### [Directions for this task]
Word for word, repeat each line of the listing below.

◇ ◇ ◇

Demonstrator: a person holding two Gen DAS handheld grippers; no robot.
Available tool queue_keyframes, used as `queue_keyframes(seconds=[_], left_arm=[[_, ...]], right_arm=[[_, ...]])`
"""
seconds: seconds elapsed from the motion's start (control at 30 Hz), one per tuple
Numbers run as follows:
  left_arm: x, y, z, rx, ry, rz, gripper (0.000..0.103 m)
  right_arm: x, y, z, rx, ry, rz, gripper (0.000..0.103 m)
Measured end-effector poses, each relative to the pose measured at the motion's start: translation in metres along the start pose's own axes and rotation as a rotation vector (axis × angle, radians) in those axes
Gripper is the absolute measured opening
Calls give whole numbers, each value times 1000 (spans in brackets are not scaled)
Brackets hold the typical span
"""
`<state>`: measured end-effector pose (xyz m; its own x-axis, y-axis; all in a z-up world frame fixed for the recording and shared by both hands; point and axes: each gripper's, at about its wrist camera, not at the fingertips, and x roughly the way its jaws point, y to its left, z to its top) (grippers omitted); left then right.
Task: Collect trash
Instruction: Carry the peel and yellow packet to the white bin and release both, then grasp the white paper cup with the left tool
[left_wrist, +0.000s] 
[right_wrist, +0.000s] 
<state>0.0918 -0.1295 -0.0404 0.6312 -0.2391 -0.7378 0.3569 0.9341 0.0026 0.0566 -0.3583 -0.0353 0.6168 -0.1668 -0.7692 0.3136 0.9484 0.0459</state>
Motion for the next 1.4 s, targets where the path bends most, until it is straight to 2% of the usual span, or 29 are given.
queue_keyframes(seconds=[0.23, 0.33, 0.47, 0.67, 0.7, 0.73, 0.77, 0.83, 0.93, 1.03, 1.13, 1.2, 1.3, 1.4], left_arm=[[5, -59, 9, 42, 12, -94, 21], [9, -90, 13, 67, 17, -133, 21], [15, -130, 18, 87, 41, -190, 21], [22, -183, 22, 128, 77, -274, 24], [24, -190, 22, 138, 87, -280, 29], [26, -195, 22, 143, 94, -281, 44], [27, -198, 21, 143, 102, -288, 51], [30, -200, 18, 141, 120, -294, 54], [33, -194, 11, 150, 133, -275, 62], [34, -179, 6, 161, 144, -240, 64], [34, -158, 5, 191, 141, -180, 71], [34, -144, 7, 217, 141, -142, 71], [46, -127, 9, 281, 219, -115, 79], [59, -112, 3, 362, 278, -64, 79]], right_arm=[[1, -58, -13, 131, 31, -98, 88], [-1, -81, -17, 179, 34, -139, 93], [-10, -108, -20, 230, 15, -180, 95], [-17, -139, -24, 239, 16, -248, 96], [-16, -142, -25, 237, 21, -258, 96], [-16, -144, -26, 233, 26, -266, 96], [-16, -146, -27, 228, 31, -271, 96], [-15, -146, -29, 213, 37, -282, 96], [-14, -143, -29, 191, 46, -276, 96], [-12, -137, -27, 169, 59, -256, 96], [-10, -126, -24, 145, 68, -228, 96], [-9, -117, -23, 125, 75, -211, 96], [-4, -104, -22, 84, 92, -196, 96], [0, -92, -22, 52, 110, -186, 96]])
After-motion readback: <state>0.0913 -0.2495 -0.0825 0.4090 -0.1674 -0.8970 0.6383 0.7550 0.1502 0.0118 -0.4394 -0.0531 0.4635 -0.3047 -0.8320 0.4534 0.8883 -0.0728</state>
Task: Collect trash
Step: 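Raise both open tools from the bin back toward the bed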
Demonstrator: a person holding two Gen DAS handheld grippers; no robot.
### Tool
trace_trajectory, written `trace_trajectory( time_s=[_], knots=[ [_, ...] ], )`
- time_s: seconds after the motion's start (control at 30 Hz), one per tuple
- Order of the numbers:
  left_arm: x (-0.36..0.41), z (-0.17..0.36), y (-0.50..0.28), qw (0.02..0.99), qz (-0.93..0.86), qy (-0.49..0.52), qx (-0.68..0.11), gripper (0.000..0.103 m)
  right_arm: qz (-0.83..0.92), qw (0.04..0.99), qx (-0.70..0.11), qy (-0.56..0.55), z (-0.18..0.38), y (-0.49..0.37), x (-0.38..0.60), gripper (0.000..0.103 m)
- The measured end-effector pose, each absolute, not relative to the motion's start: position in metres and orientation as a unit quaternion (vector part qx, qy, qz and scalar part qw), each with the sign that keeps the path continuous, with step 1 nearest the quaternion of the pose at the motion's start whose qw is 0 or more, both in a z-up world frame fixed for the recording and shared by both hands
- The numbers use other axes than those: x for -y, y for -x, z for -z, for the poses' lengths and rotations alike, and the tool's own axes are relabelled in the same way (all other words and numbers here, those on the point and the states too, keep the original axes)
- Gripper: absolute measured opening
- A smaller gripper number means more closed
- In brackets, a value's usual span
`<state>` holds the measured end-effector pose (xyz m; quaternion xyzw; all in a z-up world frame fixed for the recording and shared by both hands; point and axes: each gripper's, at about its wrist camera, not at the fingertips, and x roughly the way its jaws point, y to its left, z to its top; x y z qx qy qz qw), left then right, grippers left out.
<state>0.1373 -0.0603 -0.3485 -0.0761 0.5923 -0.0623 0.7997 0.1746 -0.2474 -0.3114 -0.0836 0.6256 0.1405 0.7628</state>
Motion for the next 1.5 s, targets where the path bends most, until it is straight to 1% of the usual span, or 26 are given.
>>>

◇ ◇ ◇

### [Exercise answer]
Demonstrator: a person holding two Gen DAS handheld grippers; no robot.
Available tool queue_keyframes, used as `queue_keyframes(seconds=[_], left_arm=[[_, ...]], right_arm=[[_, ...]])`
"""
seconds: seconds elapsed from the motion's start (control at 30 Hz), one per tuple
Numbers run as follows:
  left_arm: x, y, z, rx, ry, rz, gripper (0.000..0.103 m)
  right_arm: x, y, z, rx, ry, rz, gripper (0.000..0.103 m)
Measured end-effector poses, each relative to the pose measured at the motion's start: translation in metres along the start pose's own axes and rotation as a rotation vector (axis × angle, radians) in those axes
Gripper is the absolute measured opening
Calls give whole numbers, each value times 1000 (spans in brackets are not scaled)
Brackets hold the typical span
"""
`<state>`: measured end-effector pose (xyz m; its own x-axis, y-axis; all in a z-up world frame fixed for the recording and shared by both hands; point and axes: each gripper's, at about its wrist camera, not at the fingertips, and x roughly the way its jaws point, y to its left, z to its top) (grippers omitted); left then right.
Task: Collect trash
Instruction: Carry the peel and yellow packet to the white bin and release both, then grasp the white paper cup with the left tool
[left_wrist, +0.000s] 
[right_wrist, +0.000s] 
<state>0.0918 -0.1295 -0.0404 0.6312 -0.2391 -0.7378 0.3569 0.9341 0.0026 0.0566 -0.3583 -0.0353 0.6168 -0.1668 -0.7692 0.3136 0.9484 0.0459</state>
Motion for the next 1.4 s, targets where the path bends most, until it is straight to 2% of the usual span, or 29 are given.
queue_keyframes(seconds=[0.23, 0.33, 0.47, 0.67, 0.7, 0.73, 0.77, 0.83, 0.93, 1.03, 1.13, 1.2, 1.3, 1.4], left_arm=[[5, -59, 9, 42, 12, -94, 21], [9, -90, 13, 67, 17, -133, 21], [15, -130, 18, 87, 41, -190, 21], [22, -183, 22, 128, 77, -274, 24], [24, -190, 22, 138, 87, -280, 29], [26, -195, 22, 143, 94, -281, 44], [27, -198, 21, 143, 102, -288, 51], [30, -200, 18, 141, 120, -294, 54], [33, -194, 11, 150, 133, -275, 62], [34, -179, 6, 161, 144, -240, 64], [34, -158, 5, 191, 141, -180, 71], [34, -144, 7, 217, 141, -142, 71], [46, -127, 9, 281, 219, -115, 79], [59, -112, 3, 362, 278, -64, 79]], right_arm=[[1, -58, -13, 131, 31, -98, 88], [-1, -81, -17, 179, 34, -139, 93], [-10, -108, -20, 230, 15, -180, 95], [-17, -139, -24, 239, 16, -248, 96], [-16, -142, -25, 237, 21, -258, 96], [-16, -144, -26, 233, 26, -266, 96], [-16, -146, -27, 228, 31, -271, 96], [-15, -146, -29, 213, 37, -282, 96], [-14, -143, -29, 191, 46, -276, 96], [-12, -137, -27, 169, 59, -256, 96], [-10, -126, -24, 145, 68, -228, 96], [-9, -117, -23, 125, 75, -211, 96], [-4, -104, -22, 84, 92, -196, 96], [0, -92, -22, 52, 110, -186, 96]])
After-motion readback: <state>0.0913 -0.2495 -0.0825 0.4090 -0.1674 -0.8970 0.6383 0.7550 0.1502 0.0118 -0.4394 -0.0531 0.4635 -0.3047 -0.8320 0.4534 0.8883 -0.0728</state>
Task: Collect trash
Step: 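Raise both open tools from the bin back toward the bed
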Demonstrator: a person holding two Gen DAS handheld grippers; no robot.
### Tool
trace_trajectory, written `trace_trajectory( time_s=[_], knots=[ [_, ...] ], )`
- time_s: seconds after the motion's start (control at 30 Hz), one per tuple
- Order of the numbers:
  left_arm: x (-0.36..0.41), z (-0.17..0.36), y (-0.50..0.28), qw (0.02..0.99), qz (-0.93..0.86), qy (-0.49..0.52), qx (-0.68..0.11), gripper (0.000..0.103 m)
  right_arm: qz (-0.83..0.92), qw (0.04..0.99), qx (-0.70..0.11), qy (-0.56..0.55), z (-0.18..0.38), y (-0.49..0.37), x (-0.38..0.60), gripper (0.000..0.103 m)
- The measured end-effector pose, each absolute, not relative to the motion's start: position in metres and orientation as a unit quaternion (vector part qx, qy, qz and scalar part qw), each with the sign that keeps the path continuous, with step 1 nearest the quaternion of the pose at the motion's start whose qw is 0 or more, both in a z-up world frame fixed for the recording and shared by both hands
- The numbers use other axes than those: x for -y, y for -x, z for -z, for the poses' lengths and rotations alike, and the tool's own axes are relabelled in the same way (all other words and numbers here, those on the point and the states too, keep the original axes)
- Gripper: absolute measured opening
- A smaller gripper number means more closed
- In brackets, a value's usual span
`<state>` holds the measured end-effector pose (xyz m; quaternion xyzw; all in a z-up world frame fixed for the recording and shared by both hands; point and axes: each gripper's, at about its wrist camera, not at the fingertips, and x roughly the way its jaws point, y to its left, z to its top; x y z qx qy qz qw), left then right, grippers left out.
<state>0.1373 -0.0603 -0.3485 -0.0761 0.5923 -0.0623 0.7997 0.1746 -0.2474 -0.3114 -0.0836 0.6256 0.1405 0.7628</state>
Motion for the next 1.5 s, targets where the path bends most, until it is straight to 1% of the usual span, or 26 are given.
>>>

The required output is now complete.